[Data records]
*** Begin section ***
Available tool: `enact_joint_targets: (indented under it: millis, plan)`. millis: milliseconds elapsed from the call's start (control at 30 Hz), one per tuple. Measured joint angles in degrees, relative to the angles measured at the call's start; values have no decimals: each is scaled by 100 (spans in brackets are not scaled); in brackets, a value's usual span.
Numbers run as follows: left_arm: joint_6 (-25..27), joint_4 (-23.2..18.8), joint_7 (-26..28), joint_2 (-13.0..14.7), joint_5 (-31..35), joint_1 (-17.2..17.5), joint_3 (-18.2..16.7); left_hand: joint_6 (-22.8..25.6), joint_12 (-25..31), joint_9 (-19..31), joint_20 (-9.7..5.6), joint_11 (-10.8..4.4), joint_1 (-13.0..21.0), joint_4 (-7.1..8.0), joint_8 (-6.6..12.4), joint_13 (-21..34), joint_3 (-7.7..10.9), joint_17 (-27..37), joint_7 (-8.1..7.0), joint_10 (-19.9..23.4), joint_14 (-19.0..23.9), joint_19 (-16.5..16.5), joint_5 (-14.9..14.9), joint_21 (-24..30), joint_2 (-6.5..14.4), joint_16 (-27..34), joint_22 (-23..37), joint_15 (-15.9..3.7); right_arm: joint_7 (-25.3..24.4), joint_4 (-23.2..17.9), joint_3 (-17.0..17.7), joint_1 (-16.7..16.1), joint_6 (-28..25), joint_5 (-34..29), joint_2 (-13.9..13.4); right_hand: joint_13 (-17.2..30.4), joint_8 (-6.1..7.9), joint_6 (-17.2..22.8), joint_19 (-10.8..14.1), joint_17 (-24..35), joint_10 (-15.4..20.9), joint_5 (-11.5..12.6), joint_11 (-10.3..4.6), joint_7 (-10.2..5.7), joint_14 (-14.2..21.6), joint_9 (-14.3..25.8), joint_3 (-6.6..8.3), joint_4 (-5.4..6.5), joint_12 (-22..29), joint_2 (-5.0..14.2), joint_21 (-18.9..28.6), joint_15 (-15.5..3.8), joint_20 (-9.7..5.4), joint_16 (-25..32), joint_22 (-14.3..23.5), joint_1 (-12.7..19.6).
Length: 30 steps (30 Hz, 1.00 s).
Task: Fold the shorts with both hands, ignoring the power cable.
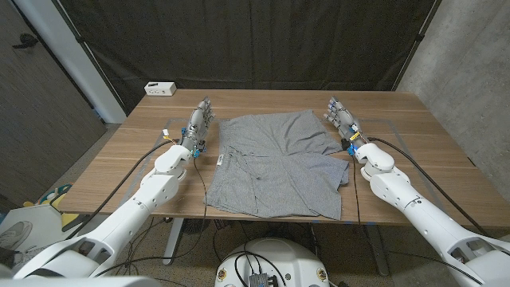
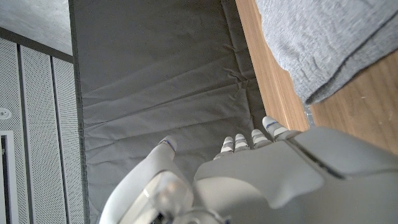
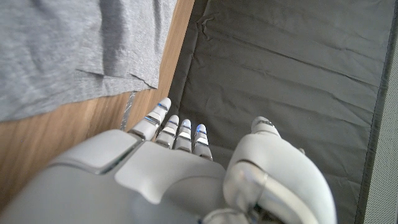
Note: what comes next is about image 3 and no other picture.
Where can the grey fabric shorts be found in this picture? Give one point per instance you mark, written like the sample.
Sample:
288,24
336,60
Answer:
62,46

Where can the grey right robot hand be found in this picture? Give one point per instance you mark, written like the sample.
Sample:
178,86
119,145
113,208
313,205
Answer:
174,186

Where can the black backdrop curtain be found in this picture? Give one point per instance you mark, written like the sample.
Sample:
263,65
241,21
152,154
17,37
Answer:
*** End section ***
**What the exercise asks**:
Keep the pictures out while you retype all of the data above exactly as it appears.

**Response to this task**:
Available tool: `enact_joint_targets: (indented under it: millis, plan)`. millis: milliseconds elapsed from the call's start (control at 30 Hz), one per tuple. Measured joint angles in degrees, relative to the angles measured at the call's start; values have no decimals: each is scaled by 100 (spans in brackets are not scaled); in brackets, a value's usual span.
Numbers run as follows: left_arm: joint_6 (-25..27), joint_4 (-23.2..18.8), joint_7 (-26..28), joint_2 (-13.0..14.7), joint_5 (-31..35), joint_1 (-17.2..17.5), joint_3 (-18.2..16.7); left_hand: joint_6 (-22.8..25.6), joint_12 (-25..31), joint_9 (-19..31), joint_20 (-9.7..5.6), joint_11 (-10.8..4.4), joint_1 (-13.0..21.0), joint_4 (-7.1..8.0), joint_8 (-6.6..12.4), joint_13 (-21..34), joint_3 (-7.7..10.9), joint_17 (-27..37), joint_7 (-8.1..7.0), joint_10 (-19.9..23.4), joint_14 (-19.0..23.9), joint_19 (-16.5..16.5), joint_5 (-14.9..14.9), joint_21 (-24..30), joint_2 (-6.5..14.4), joint_16 (-27..34), joint_22 (-23..37), joint_15 (-15.9..3.7); right_arm: joint_7 (-25.3..24.4), joint_4 (-23.2..17.9), joint_3 (-17.0..17.7), joint_1 (-16.7..16.1), joint_6 (-28..25), joint_5 (-34..29), joint_2 (-13.9..13.4); right_hand: joint_13 (-17.2..30.4), joint_8 (-6.1..7.9), joint_6 (-17.2..22.8), joint_19 (-10.8..14.1), joint_17 (-24..35), joint_10 (-15.4..20.9), joint_5 (-11.5..12.6), joint_11 (-10.3..4.6), joint_7 (-10.2..5.7), joint_14 (-14.2..21.6), joint_9 (-14.3..25.8), joint_3 (-6.6..8.3), joint_4 (-5.4..6.5), joint_12 (-22..29), joint_2 (-5.0..14.2), joint_21 (-18.9..28.6), joint_15 (-15.5..3.8), joint_20 (-9.7..5.4), joint_16 (-25..32), joint_22 (-14.3..23.5), joint_1 (-12.7..19.6).
Length: 30 steps (30 Hz, 1.00 s).
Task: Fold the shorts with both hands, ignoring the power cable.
Note: what comes next is about image 3 and no other picture.
Where can the grey fabric shorts be found in this picture? Give one point per instance you mark, written like the sample.
Sample:
288,24
336,60
Answer:
62,46

Where can the grey right robot hand be found in this picture? Give one point per instance you mark, written like the sample.
Sample:
178,86
119,145
113,208
313,205
Answer:
174,186

Where can the black backdrop curtain be found in this picture? Give one point per instance you mark, written like the sample.
Sample:
263,65
241,21
152,154
17,37
Answer:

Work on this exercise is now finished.